### Task prompt
Look through the data below for the line with "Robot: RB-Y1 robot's" and the line with "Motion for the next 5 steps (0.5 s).", then output those two and all lines in between, exactly as written.
── Raw data ──
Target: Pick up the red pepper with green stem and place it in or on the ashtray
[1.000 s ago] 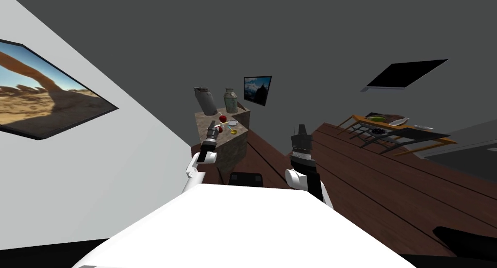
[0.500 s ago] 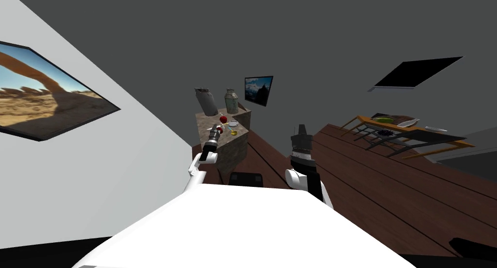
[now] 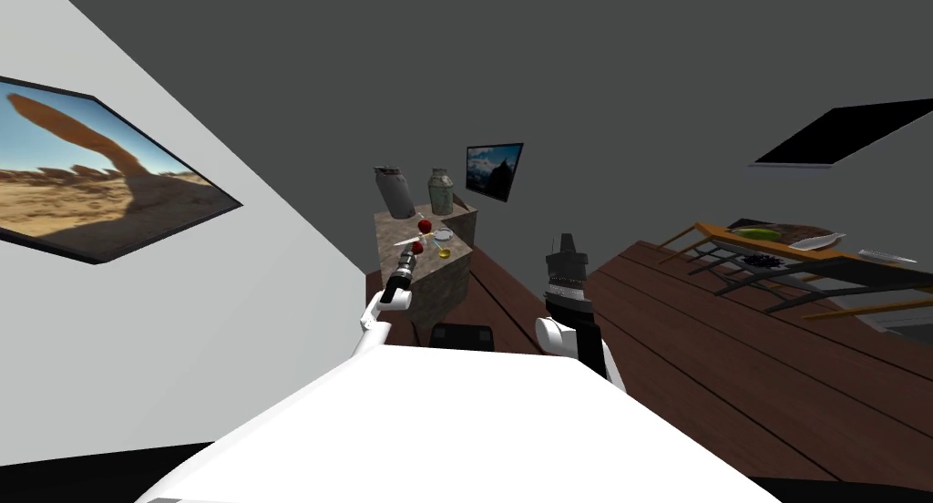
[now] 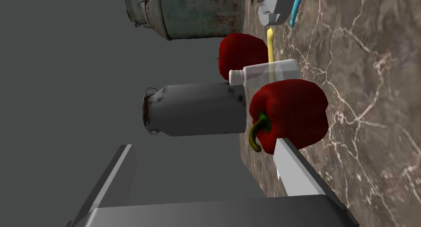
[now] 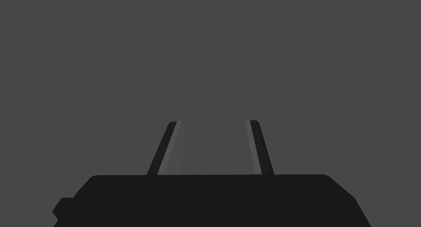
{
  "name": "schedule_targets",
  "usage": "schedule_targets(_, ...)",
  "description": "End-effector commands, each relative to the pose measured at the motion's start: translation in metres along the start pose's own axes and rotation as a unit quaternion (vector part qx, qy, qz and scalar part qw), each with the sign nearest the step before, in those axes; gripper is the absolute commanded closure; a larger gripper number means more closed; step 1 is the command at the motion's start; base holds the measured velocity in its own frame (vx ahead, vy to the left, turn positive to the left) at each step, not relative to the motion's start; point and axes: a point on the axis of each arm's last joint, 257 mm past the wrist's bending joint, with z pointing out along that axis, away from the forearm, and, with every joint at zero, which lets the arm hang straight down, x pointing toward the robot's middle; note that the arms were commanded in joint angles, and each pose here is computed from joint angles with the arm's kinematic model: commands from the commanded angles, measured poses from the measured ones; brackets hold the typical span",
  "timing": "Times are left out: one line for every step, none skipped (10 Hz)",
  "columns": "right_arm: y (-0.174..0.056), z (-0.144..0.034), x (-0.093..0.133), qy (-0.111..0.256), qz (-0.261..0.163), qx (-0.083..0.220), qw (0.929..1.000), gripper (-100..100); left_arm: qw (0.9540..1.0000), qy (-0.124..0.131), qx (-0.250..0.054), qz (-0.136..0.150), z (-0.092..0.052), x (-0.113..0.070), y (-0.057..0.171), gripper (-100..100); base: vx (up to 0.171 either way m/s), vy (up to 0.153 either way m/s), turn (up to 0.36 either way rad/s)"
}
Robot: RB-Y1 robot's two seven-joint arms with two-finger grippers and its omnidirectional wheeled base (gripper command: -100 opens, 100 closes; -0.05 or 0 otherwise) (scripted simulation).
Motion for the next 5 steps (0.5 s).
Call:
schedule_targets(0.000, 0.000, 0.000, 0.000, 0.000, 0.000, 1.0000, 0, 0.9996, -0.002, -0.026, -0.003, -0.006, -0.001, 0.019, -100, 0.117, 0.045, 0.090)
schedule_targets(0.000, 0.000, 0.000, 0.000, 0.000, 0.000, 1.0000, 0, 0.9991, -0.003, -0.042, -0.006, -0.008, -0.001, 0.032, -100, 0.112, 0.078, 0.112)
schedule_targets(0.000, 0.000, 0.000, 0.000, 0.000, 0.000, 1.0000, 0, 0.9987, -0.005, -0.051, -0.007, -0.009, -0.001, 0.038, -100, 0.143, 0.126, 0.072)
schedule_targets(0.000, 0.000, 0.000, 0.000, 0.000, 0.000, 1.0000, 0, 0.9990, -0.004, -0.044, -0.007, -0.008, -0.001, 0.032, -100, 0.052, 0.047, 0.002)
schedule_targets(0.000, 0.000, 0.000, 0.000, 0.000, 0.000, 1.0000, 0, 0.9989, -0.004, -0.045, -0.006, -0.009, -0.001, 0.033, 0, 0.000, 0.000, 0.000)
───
### Solution for this problem
Robot: RB-Y1 robot's two seven-joint arms with two-finger grippers and its omnidirectional wheeled base (gripper command: -100 opens, 100 closes; -0.05 or 0 otherwise) (scripted simulation).
Motion for the next 5 steps (0.5 s).

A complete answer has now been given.